What is Status Epilepticus?
Status Epilepticus is characterized by prolonged or multiple seizures associated with a cascade of phenomenon that is fundamentally caused by the presence of an excitatory neurotransmitter that initiates the seizure and an absence of an agent to inhibit the abnormal and excessive excitation. Furthermore, the absence of a sub-unit receptor to cease excitation further maintains the hyperexcitable state.
Glutamate is the major excitatory neurotransmitter that is involved with Status Epilepticus. It acts on post-synaptic NMDA and AMPA receptors which recruit more pro-convulsant receptors. This increase in excitatory receptors encourages a stage for potentially prolonged seizure due to subsequent neuronal depolarization at the sodium and calcium channels.
From this initial maladaptive stage, Status Epilepticus is further lengthened as GABA receptors, which functions to inhibit hyperexcitability, and its sub-units undergo an endocytosis-mediated decrease wherein they move from the synapse to the cytoplasm where they are rendered inactive. The γ2 subunit contributes to benzodiazepine effectiveness and its decrease due to endocytosis causes benzodiazepine pharmacoresistance. With the absence of an agent to control the seizure, Status Epilepticus persists.

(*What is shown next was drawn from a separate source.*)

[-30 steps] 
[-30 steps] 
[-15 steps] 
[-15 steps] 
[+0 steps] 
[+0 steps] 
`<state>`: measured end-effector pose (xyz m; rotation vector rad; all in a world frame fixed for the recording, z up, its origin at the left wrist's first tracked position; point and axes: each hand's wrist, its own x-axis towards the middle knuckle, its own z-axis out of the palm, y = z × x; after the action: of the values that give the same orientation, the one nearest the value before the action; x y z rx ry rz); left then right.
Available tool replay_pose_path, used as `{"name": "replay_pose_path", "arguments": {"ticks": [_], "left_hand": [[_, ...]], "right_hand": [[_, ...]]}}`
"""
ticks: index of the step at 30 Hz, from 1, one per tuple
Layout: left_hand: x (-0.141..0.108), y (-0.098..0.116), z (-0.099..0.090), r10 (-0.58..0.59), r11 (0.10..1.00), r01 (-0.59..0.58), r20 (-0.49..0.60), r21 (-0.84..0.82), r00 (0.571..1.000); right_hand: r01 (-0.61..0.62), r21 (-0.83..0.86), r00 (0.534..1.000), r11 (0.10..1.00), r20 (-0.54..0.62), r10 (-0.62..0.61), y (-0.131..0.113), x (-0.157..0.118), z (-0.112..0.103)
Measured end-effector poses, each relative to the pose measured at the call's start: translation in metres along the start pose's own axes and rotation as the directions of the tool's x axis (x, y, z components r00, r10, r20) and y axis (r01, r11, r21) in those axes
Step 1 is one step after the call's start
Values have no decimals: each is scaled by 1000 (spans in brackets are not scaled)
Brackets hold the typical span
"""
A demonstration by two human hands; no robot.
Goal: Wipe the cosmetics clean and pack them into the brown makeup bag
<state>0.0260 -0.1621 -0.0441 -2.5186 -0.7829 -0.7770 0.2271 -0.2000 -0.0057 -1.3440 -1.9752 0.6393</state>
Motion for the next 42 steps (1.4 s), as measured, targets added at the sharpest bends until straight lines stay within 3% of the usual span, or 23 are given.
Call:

Further maladaptive changes that occur include alterations in neuropeptide expression as well as systematic alterations which affect the cardiopulmonary and nervous systems and the levels of glucose and insulin.
Therefore, uncontrolled and prolonged seizures can eventually cause neuronal cell death and injury due to a myriad of possibilities such as excitotoxicity and necrosis.
- 2nd most common neurologic emergency
- 1.2-5 million people worldwide
- 10-41 cases per 100,000 persons
- Mortality 20% but may be as high as 40% in certain populations
Causes of Status Epilepticus
Chronic epilepsy and low anti-epileptic drug levels are the most common causes of SE.
Other causes include delayed effects of previous lesions or injury such as tumors, stroke, and traumatic brain damage.